#### [Task prompt]
Return the data below exactly, stopping after the line with "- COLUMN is".

#### [Data for this task]
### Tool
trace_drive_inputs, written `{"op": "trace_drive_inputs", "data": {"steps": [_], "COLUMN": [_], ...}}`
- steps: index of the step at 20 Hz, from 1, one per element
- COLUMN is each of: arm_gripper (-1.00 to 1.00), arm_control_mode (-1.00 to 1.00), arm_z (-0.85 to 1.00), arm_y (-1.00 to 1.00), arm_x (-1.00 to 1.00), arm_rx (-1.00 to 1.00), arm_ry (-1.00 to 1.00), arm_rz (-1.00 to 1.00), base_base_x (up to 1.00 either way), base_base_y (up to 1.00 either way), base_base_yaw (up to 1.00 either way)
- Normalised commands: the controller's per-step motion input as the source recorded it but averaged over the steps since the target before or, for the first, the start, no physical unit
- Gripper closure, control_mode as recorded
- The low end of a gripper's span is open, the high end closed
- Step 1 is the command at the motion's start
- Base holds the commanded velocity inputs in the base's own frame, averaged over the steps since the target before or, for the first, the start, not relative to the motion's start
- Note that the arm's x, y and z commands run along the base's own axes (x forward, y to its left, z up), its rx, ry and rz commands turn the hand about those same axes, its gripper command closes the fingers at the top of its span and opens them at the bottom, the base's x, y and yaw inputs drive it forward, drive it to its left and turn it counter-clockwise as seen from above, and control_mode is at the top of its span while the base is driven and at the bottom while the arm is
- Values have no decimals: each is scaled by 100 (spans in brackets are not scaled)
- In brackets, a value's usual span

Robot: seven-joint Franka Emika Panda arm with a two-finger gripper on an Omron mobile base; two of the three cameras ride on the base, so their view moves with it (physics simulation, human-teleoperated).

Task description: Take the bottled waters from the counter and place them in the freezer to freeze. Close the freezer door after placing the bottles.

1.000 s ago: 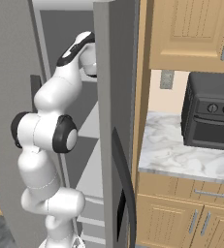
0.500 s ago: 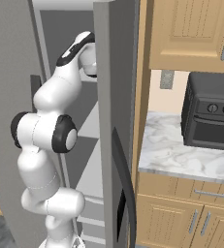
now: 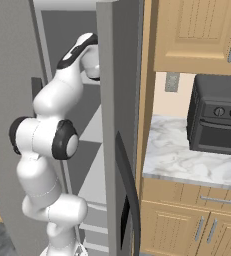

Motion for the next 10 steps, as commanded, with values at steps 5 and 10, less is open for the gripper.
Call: {"op": "trace_drive_inputs", "data": {"steps": [5,10], "arm_gripper": [-100,-100], "arm_control_mode": [-100,-100], "arm_z": [1,1], "arm_y": [0,0], "arm_x": [-27,-29], "arm_rx": [0,0], "arm_ry": [0,0], "arm_rz": [0,0], "base_base_x": [0,0], "base_base_y": [0,0], "base_base_yaw": [0,0]}}
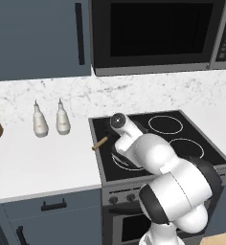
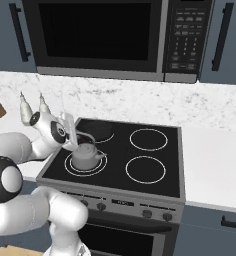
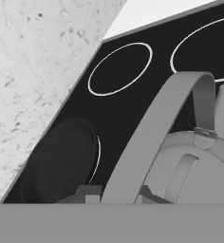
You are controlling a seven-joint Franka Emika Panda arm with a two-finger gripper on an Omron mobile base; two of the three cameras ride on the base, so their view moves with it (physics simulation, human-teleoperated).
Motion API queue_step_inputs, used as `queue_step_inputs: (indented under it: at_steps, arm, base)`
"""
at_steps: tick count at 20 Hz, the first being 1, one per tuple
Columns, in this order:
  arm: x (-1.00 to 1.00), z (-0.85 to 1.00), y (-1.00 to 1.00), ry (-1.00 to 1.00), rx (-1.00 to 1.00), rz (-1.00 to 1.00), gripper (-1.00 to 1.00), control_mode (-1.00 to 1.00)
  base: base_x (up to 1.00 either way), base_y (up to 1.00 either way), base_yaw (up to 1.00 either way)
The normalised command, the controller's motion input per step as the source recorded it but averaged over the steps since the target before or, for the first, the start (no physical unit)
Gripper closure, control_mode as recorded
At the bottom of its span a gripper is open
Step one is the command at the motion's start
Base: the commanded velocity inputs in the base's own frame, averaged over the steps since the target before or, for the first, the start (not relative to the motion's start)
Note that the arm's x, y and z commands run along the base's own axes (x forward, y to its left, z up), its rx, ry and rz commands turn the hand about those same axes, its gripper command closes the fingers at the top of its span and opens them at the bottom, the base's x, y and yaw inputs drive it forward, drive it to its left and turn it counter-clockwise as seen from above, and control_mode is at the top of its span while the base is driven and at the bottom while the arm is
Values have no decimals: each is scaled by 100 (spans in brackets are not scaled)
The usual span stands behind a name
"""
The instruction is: Pick the kettle from the counter and place it on a stove burner. Then turn the burner on.
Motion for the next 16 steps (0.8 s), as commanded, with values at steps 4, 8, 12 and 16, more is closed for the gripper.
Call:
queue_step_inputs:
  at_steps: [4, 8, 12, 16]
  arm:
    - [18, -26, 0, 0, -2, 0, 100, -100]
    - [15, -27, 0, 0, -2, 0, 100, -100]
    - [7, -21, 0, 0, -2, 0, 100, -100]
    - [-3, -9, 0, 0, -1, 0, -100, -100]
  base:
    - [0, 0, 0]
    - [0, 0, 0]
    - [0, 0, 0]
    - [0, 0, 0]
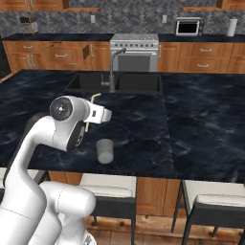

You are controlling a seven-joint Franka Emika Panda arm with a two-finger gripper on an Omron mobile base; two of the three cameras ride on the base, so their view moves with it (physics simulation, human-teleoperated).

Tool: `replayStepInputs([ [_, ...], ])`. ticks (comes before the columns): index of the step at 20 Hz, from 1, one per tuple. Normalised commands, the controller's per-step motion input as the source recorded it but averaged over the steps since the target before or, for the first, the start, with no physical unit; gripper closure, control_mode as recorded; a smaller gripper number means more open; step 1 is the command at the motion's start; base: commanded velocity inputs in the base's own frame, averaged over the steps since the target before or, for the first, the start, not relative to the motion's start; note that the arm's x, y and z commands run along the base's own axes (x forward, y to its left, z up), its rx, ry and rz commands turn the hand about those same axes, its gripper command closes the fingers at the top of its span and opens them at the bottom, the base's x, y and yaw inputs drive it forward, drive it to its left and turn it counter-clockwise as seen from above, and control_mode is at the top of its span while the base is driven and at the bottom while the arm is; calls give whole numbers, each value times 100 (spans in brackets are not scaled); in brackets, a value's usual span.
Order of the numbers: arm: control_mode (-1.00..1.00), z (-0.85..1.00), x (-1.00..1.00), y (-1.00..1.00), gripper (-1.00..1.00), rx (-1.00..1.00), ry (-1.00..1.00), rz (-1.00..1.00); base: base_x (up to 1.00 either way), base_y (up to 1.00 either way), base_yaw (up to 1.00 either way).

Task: Take a straw from the drawer in front and place it inside the glass cup on the dining counter.

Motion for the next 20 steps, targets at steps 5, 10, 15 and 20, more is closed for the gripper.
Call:
replayStepInputs([
  [5,-100,-1,-3,-2,100,0,-5,-1,0,0,0],
  [10,-100,-1,0,0,100,0,-13,-1,0,0,0],
  [15,-100,-2,0,-8,100,0,-3,0,0,0,0],
  [20,-100,-4,0,0,100,-3,6,0,0,0,0],
])
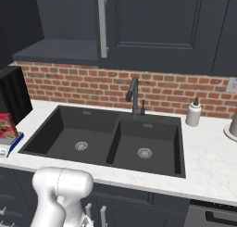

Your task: Pick the cereal and place it on the digital scale for weighing, and close the cabinet.

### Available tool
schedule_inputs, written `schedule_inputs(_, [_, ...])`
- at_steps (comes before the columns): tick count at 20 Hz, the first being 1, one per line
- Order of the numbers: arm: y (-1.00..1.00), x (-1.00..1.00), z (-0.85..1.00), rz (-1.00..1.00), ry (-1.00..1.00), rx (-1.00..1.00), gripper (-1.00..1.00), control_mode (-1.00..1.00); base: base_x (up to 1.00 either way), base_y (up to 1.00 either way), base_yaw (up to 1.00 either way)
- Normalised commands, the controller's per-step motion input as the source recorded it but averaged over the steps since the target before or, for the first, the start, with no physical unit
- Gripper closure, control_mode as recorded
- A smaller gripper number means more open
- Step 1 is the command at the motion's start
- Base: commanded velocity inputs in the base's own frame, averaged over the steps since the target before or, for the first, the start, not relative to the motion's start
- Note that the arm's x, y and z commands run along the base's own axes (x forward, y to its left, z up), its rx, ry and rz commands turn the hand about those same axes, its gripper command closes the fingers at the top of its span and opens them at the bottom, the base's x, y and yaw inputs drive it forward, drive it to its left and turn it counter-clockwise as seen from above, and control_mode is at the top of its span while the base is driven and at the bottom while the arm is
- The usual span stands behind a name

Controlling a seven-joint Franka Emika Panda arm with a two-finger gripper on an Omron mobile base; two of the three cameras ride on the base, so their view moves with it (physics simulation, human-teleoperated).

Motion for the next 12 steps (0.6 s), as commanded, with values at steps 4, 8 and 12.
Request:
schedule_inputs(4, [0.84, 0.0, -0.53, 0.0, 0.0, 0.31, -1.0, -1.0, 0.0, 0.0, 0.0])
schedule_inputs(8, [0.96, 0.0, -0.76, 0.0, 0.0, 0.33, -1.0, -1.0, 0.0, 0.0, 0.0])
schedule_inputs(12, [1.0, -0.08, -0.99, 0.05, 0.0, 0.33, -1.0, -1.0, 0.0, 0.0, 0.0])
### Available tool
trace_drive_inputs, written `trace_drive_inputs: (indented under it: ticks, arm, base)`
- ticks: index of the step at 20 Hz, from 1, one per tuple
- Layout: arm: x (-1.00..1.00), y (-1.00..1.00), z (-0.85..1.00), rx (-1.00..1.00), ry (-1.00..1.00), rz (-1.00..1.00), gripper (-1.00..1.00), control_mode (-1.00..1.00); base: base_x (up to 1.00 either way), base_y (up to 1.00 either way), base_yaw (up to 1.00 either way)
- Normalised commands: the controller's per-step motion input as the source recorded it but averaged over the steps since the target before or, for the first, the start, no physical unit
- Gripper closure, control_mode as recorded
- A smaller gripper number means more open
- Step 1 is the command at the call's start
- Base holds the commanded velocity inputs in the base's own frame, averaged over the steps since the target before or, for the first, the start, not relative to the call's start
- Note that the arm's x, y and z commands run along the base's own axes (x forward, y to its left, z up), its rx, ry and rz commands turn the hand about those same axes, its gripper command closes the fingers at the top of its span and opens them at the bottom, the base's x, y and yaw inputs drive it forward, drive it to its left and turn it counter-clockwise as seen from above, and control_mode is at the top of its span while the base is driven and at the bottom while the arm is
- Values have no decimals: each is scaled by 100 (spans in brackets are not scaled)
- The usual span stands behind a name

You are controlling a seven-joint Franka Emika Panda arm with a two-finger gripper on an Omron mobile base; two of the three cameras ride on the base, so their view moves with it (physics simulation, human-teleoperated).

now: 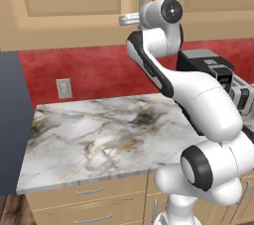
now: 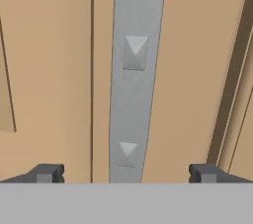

#### [Written answer]
### Tool
trace_drive_inputs, written `{"op": "trace_drive_inputs", "data": {"steps": [_], "COLUMN": [_], ...}}`
- steps: index of the step at 20 Hz, from 1, one per element
- COLUMN is each of: arm_gripper (-1.00 to 1.00), arm_control_mode (-1.00 to 1.00), arm_z (-0.85 to 1.00), arm_y (-1.00 to 1.00), arm_x (-1.00 to 1.00), arm_rx (-1.00 to 1.00), arm_ry (-1.00 to 1.00), arm_rz (-1.00 to 1.00), base_base_x (up to 1.00 either way), base_base_y (up to 1.00 either way), base_base_yaw (up to 1.00 either way)

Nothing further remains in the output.